El rostro de Jaime cambió al instante.
"¡Algo anda mal!"
Abrió los ojos de golpe y miró hacia el borde de la matriz ritual.
El Anciano Cillian, de algún modo, había vuelto a meterse.
Se quedó fuera de la matriz, observando a Jaime con una sonrisa en el rostro.
Aquella sonrisa ya no guardaba ni una pizca del respeto que le había mostrado antes.
Había maldad en ella, una satisfacción engreída; la de un zorro que contempla a la presa que ya tropezó en su lazo, con la burla descarada brillándole en los ojos.
"Señor Casas, ¿qué se siente?"
Lo dijo sonriendo, con la voz chorreando ridículo.
Jaime lo miró con frialdad y no respondió.
La intención asesina en sus ojos era acero desnudo, como si quisiera despedazar al Anciano Cillian en mil pedazos.
El Anciano Cillian echó la cabeza hacia atrás y soltó una carcajada. "No se preocupe, Señor Casas. Esta matriz ritual solo está extrayendo su linaje. No le va a quitar la vida. Pero lo del cuenco de sangre era una mentira. Lo que de verdad queremos es todo."
Dio unos pasos más y miró desde arriba a Jaime, atrapado dentro de la matriz, con la codicia desbordándosele en el rostro. "El Linaje del Dragón Dorado de Cinco Garras, la sangre legendaria del Emperador Dragón... es un tesoro que solo aparece una vez cada diez mil años.
Con tal de conseguir su linaje, el Lord de la Basílica podrá romper de golpe hasta el Verdadero Reino Inmortal Nivel Tres, ¡y quién sabe si hasta empujar hacia el Verdadero Reino Inmortal Nivel Cuatro! Cuando eso pase, la Basílica Celestial se convertirá en el poder número uno del Santuario Luminoso, ¡y quizá hasta domine todo el Decimocuarto Firmamento!"

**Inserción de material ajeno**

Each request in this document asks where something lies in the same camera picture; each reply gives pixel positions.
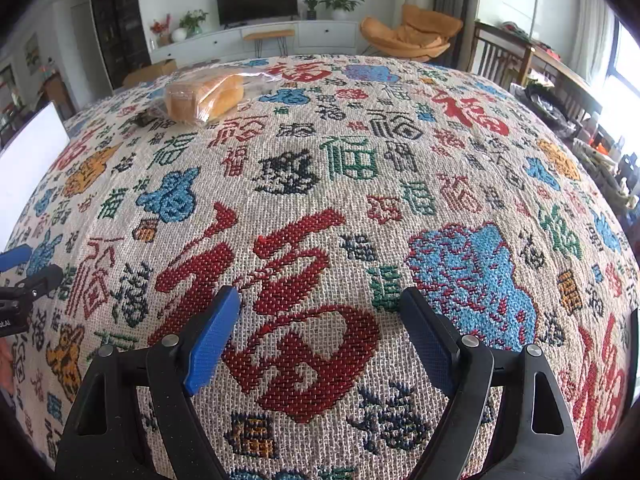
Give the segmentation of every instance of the white board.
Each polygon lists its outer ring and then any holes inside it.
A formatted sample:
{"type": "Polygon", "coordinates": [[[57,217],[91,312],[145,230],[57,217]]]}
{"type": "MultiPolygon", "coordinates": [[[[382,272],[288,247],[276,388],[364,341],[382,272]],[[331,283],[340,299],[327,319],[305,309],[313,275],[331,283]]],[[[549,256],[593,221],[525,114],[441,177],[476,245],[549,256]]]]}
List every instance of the white board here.
{"type": "Polygon", "coordinates": [[[53,103],[39,111],[0,153],[0,250],[69,136],[53,103]]]}

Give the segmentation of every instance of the red decoration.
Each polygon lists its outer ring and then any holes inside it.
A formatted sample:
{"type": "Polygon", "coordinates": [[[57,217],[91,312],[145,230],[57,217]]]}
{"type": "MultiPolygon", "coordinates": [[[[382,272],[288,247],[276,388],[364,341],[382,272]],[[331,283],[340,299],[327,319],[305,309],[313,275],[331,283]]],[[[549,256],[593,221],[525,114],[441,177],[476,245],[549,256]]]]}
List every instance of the red decoration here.
{"type": "MultiPolygon", "coordinates": [[[[169,263],[163,272],[158,274],[156,279],[156,290],[158,292],[171,292],[183,280],[191,276],[195,276],[195,279],[191,283],[189,290],[179,299],[178,306],[171,311],[164,323],[147,338],[146,342],[149,346],[154,345],[167,334],[180,332],[191,316],[201,313],[209,306],[220,274],[234,260],[233,252],[224,242],[197,256],[189,258],[185,256],[205,238],[211,238],[213,235],[236,224],[237,216],[233,210],[219,202],[216,202],[213,207],[216,210],[216,221],[204,231],[200,238],[196,238],[186,244],[182,252],[169,263]]],[[[169,301],[164,309],[171,309],[174,303],[175,299],[169,301]]]]}
{"type": "Polygon", "coordinates": [[[158,20],[154,20],[154,24],[151,25],[151,32],[154,34],[162,34],[163,32],[169,30],[169,23],[171,22],[171,15],[168,13],[164,19],[164,22],[158,22],[158,20]]]}
{"type": "Polygon", "coordinates": [[[349,124],[347,124],[347,128],[353,130],[354,132],[366,132],[369,130],[369,127],[362,121],[349,121],[349,124]]]}
{"type": "Polygon", "coordinates": [[[264,133],[266,127],[264,119],[266,118],[266,115],[260,115],[225,119],[216,131],[216,138],[207,147],[226,144],[230,139],[235,139],[238,142],[247,142],[264,133]]]}
{"type": "Polygon", "coordinates": [[[379,338],[380,330],[369,312],[346,305],[323,305],[268,321],[250,336],[241,351],[229,342],[222,360],[245,394],[260,386],[265,372],[276,368],[278,372],[258,397],[258,405],[264,410],[284,412],[295,422],[306,424],[315,415],[333,407],[351,389],[371,359],[379,338]],[[256,355],[265,336],[281,327],[307,322],[331,312],[342,317],[346,330],[340,347],[329,358],[314,353],[294,330],[289,330],[279,339],[277,355],[256,355]],[[303,382],[298,368],[301,364],[306,364],[316,373],[313,382],[303,390],[299,388],[303,382]]]}
{"type": "Polygon", "coordinates": [[[340,88],[335,91],[335,96],[338,99],[366,99],[369,97],[368,94],[359,88],[340,88]]]}
{"type": "Polygon", "coordinates": [[[522,200],[518,201],[516,199],[515,204],[516,204],[516,211],[518,213],[524,216],[529,216],[529,217],[531,216],[531,213],[529,212],[527,205],[522,200]]]}
{"type": "MultiPolygon", "coordinates": [[[[600,353],[601,366],[594,355],[593,336],[585,328],[578,327],[584,344],[580,381],[577,388],[564,388],[564,392],[565,395],[577,392],[577,398],[571,396],[568,400],[575,401],[572,414],[578,429],[578,447],[584,456],[593,446],[594,425],[600,433],[614,428],[625,394],[626,374],[622,368],[617,368],[618,347],[611,341],[615,323],[615,316],[610,314],[600,353]]],[[[564,384],[572,385],[566,378],[567,373],[560,375],[564,384]]]]}
{"type": "Polygon", "coordinates": [[[320,68],[321,66],[322,63],[319,61],[303,63],[296,66],[287,66],[286,63],[280,62],[267,72],[271,75],[282,74],[282,77],[289,81],[311,83],[331,75],[330,70],[324,70],[320,68]]]}
{"type": "Polygon", "coordinates": [[[464,148],[465,143],[459,139],[455,133],[450,130],[434,129],[433,136],[440,141],[443,146],[450,146],[452,148],[464,148]]]}
{"type": "Polygon", "coordinates": [[[471,193],[468,176],[449,176],[446,173],[437,173],[436,177],[442,183],[440,193],[452,211],[462,211],[463,209],[471,213],[482,211],[480,201],[471,193]]]}
{"type": "Polygon", "coordinates": [[[437,144],[431,146],[431,151],[441,156],[451,156],[451,154],[447,150],[445,150],[442,146],[438,146],[437,144]]]}
{"type": "Polygon", "coordinates": [[[290,250],[284,256],[269,261],[263,268],[253,270],[245,277],[236,278],[234,285],[239,290],[246,290],[258,282],[262,283],[262,290],[254,304],[254,310],[258,314],[274,315],[290,310],[316,288],[320,273],[329,267],[329,256],[325,251],[320,247],[300,250],[300,242],[311,233],[319,233],[344,223],[344,217],[340,213],[325,209],[321,213],[305,216],[267,237],[258,236],[254,242],[254,253],[263,260],[271,258],[286,245],[290,246],[290,250]],[[275,279],[278,274],[286,274],[286,268],[293,266],[301,258],[312,258],[312,261],[299,274],[275,279]]]}
{"type": "Polygon", "coordinates": [[[565,191],[565,193],[569,197],[569,200],[571,200],[571,203],[574,205],[576,211],[581,215],[586,215],[587,210],[582,205],[582,202],[580,202],[580,199],[576,195],[575,191],[565,191]]]}
{"type": "Polygon", "coordinates": [[[136,111],[137,107],[138,107],[138,105],[124,106],[117,113],[116,117],[125,117],[125,116],[128,116],[128,115],[131,115],[133,112],[136,111]]]}
{"type": "Polygon", "coordinates": [[[51,165],[51,168],[49,171],[52,171],[52,170],[62,171],[74,160],[76,160],[78,156],[82,155],[87,149],[85,143],[89,139],[91,139],[93,134],[94,134],[93,132],[87,132],[80,139],[76,139],[73,142],[70,142],[66,146],[66,148],[62,150],[62,153],[58,155],[58,158],[53,161],[53,164],[51,165]]]}
{"type": "Polygon", "coordinates": [[[123,238],[89,238],[87,245],[93,252],[78,266],[65,315],[76,317],[78,306],[82,305],[84,318],[89,319],[91,314],[111,299],[107,284],[109,272],[115,265],[115,242],[120,240],[123,238]]]}
{"type": "Polygon", "coordinates": [[[367,202],[370,205],[367,216],[377,220],[380,225],[384,225],[389,220],[395,220],[396,222],[402,220],[399,198],[395,196],[367,195],[367,202]]]}
{"type": "Polygon", "coordinates": [[[551,198],[551,195],[549,195],[549,192],[542,186],[537,186],[536,190],[538,192],[538,196],[540,198],[546,198],[547,200],[549,200],[551,198]]]}
{"type": "Polygon", "coordinates": [[[226,150],[226,157],[222,159],[220,164],[225,166],[225,176],[241,176],[246,160],[247,145],[242,144],[237,148],[229,148],[226,150]]]}
{"type": "Polygon", "coordinates": [[[431,100],[434,103],[445,104],[445,115],[447,117],[456,118],[467,128],[471,128],[473,125],[472,121],[467,117],[470,116],[474,122],[495,134],[500,134],[502,136],[509,135],[509,127],[500,119],[486,115],[484,113],[484,108],[480,105],[480,101],[475,97],[460,99],[462,104],[458,106],[453,97],[447,94],[444,90],[438,89],[437,94],[434,95],[431,100]]]}
{"type": "Polygon", "coordinates": [[[613,265],[613,262],[609,262],[607,264],[607,268],[604,273],[607,275],[607,280],[609,281],[609,288],[613,292],[614,298],[619,298],[622,296],[622,280],[618,273],[616,272],[616,267],[613,265]]]}

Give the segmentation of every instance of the cardboard box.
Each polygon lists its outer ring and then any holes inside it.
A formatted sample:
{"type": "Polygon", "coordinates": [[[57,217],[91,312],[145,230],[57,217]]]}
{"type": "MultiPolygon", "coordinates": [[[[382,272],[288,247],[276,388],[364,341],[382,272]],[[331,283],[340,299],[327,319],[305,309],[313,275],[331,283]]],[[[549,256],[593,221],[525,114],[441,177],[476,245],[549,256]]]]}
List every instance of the cardboard box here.
{"type": "Polygon", "coordinates": [[[169,75],[175,70],[178,70],[175,59],[165,59],[131,72],[124,78],[122,85],[124,88],[133,88],[137,84],[153,81],[162,75],[169,75]]]}

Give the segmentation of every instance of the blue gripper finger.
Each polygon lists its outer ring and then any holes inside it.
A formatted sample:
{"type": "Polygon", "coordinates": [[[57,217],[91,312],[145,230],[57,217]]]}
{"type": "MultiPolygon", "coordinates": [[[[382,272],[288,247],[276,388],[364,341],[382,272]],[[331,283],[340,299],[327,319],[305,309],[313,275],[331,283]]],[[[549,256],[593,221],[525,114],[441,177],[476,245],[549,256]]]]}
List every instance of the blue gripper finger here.
{"type": "Polygon", "coordinates": [[[0,272],[13,269],[15,266],[25,264],[31,258],[31,247],[27,244],[11,249],[0,254],[0,272]]]}
{"type": "Polygon", "coordinates": [[[417,288],[400,295],[400,317],[429,381],[449,399],[456,393],[454,369],[460,349],[417,288]]]}
{"type": "Polygon", "coordinates": [[[215,302],[219,302],[218,309],[207,321],[189,354],[189,371],[184,378],[184,387],[191,396],[209,384],[240,313],[238,291],[232,287],[225,289],[226,293],[221,290],[214,298],[215,302]]]}

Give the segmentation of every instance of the woven tablecloth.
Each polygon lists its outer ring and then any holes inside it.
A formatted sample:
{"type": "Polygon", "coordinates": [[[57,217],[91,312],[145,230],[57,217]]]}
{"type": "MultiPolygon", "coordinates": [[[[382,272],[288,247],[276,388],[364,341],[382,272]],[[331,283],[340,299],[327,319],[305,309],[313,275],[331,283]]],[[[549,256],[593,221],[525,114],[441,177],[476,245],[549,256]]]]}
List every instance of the woven tablecloth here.
{"type": "MultiPolygon", "coordinates": [[[[542,347],[586,464],[620,418],[638,266],[574,156],[477,76],[377,57],[241,64],[282,82],[207,128],[134,124],[175,76],[66,123],[10,242],[33,256],[3,275],[65,273],[10,340],[33,445],[54,464],[101,345],[151,345],[233,284],[241,315],[193,398],[231,478],[403,479],[447,402],[398,316],[413,285],[489,346],[542,347]]],[[[171,476],[144,388],[140,405],[171,476]]]]}

Hizo una pausa, y su sonrisa se volvió todavía más fría. "Ese supuesto Rito del Paso del Reencarnador no fue más que una patraña para engañarlo. Esos dos amigos suyos ya estaban muertos, y su alma y su conciencia no van a aguantar mucho más."
Un filo helado cruzó los ojos de Jaime, y el fuego en su interior rugió con más fuerza.
"¿Tú... me mentiste?"
El Anciano Cillian volvió a reírse a carcajadas. "¿Y qué si lo hicimos? ¿De verdad creyó que la Basílica Celestial era una tierra santa y justa? ¿De verdad pensó que íbamos a ayudarlo a salvar a alguien?"
"Qué risa. En este mundo, solo los fuertes se quedan con la vida, y solo la ganancia dura para siempre. Su linaje es su mayor pecado. Si hay alguien a quien culpar, es a usted: por ingenuo, por creer que podía confiar en hipócritas como nosotros."
El rostro de Jaime quedó completamente inmóvil.
Lo habían engañado.
Lo habían usado como a un tonto.
Desde el principio, la Basílica Celestial nunca planeó ayudarlo a salvar a nadie.
Lo único que querían era su linaje. Nada más.
Toda esa supuesta justicia, toda esa habladera de honor y misericordia, no era más que una máscara.
Lo que ardía en Jaime no era que lo hubieran timado. Era que esos supuestos justos pregonaban luz y honor en voz alta, mientras a puerta cerrada cometían una porquería como esta.
Iban con la bandera de “salvar el mundo”, pero hacían el trabajo de destruirlo. En el Reino Celestial no había ni una sola buena persona.
"Bien."
Jaime sonrió de pronto.
Esa sonrisa era tan fría que parecía congelar la habitación. Traía un escalofrío que se metía hasta los huesos, como si hubiera trepado desde los Nueve Cielos.